Monday, June 29, 2009

Webster Cracks- Gotts Celebrates Emphatic Win


The world mourns the loss of a truly outstanding beard. As you can see from the above photo, many recognised Webster's face rug to be far superior to Gotts' scraggy effort, but his feeble will was broken by weeks of pressure, insults and pain.

As many men know, shaving off a full beard can be one of the most emotional yet entertaining things in life. Many beards have been trimmed into hilarious styles, but usually in the privacy of one's bathroom by men who have considered "What would I look like if was a cowboy?", "Does this Victorian moustache enhance my manliness?", "Does this 'tache make me look like Chaplin or more like Hitler?".

Here are the astounding images for all to see....












Gotts has elected to keep his beard for a while longer, although now the beard-off has let up, he can trim it to a more respectable style and length, confidant that he can bask in the hairy glory of being a winner for once.


WebsterGotts wish to thank everyone who made these beards possible. Cheers for the support, the ridicule, the pity, the love and most of all, for bothering to follow the journeys of these beards from stubble, to food-encrusted jungles and back again.

(7th April 2009-1st July 2009)


Monday, June 08, 2009


The beards have now reached the two month mark. Our heroes have begun experimenting with styles, but they are still waiting for the optimum length and the right looks before they are unleashed.

Until then, here are some exciting pictures to keep you going.



Monday, May 18, 2009

The Beards Are Back

It has been a while since the last beard update but worry not, your favorite hirsute heros have been growing hard and showing off their orange chin plumages all over town.


The last few weeks have been emotional and itchy, resulting in a near shaving incident. However, disaster was averted with some honest support and encouragement between contestants via text message:

Gotts: I am so close to shaving my beard off. Please advise me. Give me guidance!
Webster: Don't be a FUCKING wimp! Hows that for guidance?
Gotts: Not good enough! Think it's gonna come off!
Webster: No think of the blog. Come on, we need to make them impressive or its all for nothing.


As you can see the advice worked, although Gotts's new found determination is owed to more than a few positive words from one man. After resigning himself to a hairy life of celibacy, Gotts saw a light at the end of the tunnel when he received some female attention from a young lady in a bar, and this was in no doubt due to his overgrown face carpet. In fact, the compliments did not stop there. Another romantically persuaded filly described Gotts's beard as "distinguished", and he was rewarded for his determination.


The progress in the beards is obvious with Gotts leading the way in length and Webster fighting back with good old fashioned bushiness. Webster's bushiness is due to a change in trimming tactics i.e. no trimming what so ever resulting in an itchy hairy neck.

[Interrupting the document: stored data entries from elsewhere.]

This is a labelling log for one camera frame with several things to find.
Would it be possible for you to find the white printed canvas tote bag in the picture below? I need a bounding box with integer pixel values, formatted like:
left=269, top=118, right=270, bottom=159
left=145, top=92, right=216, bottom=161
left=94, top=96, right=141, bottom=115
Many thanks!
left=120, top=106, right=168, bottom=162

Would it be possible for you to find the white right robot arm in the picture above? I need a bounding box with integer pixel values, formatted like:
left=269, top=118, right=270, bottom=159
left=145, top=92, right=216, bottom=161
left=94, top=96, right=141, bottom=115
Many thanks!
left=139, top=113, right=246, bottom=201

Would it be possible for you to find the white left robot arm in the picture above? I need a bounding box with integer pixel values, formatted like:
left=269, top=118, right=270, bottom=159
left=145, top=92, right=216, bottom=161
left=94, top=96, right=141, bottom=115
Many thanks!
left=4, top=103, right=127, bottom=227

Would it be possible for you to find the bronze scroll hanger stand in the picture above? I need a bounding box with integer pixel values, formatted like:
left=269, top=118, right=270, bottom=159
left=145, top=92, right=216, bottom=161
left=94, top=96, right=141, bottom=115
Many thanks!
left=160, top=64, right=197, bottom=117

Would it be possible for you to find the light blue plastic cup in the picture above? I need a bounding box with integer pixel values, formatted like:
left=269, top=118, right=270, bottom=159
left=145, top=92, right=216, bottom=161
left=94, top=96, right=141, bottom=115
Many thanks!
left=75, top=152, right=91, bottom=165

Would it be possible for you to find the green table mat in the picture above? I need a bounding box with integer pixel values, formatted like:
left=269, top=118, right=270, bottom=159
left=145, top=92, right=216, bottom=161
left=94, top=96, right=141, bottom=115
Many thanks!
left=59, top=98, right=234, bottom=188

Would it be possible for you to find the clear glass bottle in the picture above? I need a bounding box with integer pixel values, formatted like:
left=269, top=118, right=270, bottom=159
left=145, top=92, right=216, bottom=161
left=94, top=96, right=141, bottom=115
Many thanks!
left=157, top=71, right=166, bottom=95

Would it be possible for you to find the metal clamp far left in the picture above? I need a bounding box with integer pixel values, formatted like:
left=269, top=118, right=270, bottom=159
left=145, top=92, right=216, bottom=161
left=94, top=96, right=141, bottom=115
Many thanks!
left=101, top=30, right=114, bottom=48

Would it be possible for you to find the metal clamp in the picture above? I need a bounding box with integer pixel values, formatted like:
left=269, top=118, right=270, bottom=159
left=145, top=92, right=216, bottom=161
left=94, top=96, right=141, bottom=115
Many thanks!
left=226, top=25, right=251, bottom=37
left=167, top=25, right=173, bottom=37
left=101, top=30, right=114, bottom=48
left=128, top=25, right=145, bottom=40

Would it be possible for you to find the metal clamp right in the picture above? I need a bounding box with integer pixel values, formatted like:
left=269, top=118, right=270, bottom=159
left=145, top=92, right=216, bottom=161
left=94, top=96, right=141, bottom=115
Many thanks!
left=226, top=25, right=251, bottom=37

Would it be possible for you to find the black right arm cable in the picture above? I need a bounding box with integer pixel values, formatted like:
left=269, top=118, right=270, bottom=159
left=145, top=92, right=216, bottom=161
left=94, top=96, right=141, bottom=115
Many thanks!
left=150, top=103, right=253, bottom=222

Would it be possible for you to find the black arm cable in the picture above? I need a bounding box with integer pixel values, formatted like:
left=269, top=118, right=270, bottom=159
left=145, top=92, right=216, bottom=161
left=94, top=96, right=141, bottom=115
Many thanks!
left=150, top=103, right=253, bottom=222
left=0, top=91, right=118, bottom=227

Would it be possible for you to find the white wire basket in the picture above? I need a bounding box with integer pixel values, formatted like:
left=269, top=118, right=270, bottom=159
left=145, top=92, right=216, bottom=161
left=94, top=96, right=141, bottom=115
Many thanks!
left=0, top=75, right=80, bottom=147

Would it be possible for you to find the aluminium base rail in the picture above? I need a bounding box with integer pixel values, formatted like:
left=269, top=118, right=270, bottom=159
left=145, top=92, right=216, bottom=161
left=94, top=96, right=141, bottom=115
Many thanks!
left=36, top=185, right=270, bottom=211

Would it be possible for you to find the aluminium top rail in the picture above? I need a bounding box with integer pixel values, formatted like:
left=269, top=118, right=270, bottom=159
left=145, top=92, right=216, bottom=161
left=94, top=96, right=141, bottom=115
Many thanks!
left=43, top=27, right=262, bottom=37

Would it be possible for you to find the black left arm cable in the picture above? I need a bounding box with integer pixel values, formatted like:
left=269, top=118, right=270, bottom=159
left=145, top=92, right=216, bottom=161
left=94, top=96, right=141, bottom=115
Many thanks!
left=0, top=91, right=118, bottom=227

This has proven popular with the ever demanding public.
Quote; "Growing your neck beard is the difference between you looking like a man with a beard, and a sailor".
Public opinion generally favours Webster's beard. As some idiot in a bar surmised when informed of our beard-off; "He (Webster) is DICKING you!". WebsterGotts understood this to mean the gentleman preferred the aesthetic qualities of Webster's chin rug.


As the famous saying goes, "When the growing gets tough, the tough get growing", and despite many hairy tribulations, WebsterGotts are persevering. Pride must triumph over discomfort, and this pearl of wisdom passed down by Gotts's Father states; "A man must suffer for his beard". And suffer they will.


Sunday, April 26, 2009

Beard Update

The beards are in full swing!



As you can see from the above images, Webster's facial fuzz is well on the way to becoming a genuine beard. The growth is thick, and the russet colour gives it strength and meaning. However, the rate of growth is a little slow, but the wait will be worth it for a luxurious, full-bodied face rug.



Gotts's beard is rather different. Although the speed at which the hair is racing form the skin is great, it is also sporadic. This gives the effect of a straggly beard that lacks colour, depth and motivation. But from a distance, the overall look is becoming impressive, and it can only improve with time.

Both Webster and Gotts are now beginning to experience the 'Moustache curl-back', where the hair of the upper lip grows to such a length that it curls back into the lip, occasionally causing mild discomfort. This is nowhere near as serious as, say, a rabbit's ingrowing tooth. Both artists have decided to go along the route of non-tash-trimming, to instead perform a 'side-sweep' action that will hopefully encourage the hair to direct itself sideways, across the lip, resulting in a fine example of a moustache. It is possible that moustache wax will soon be required.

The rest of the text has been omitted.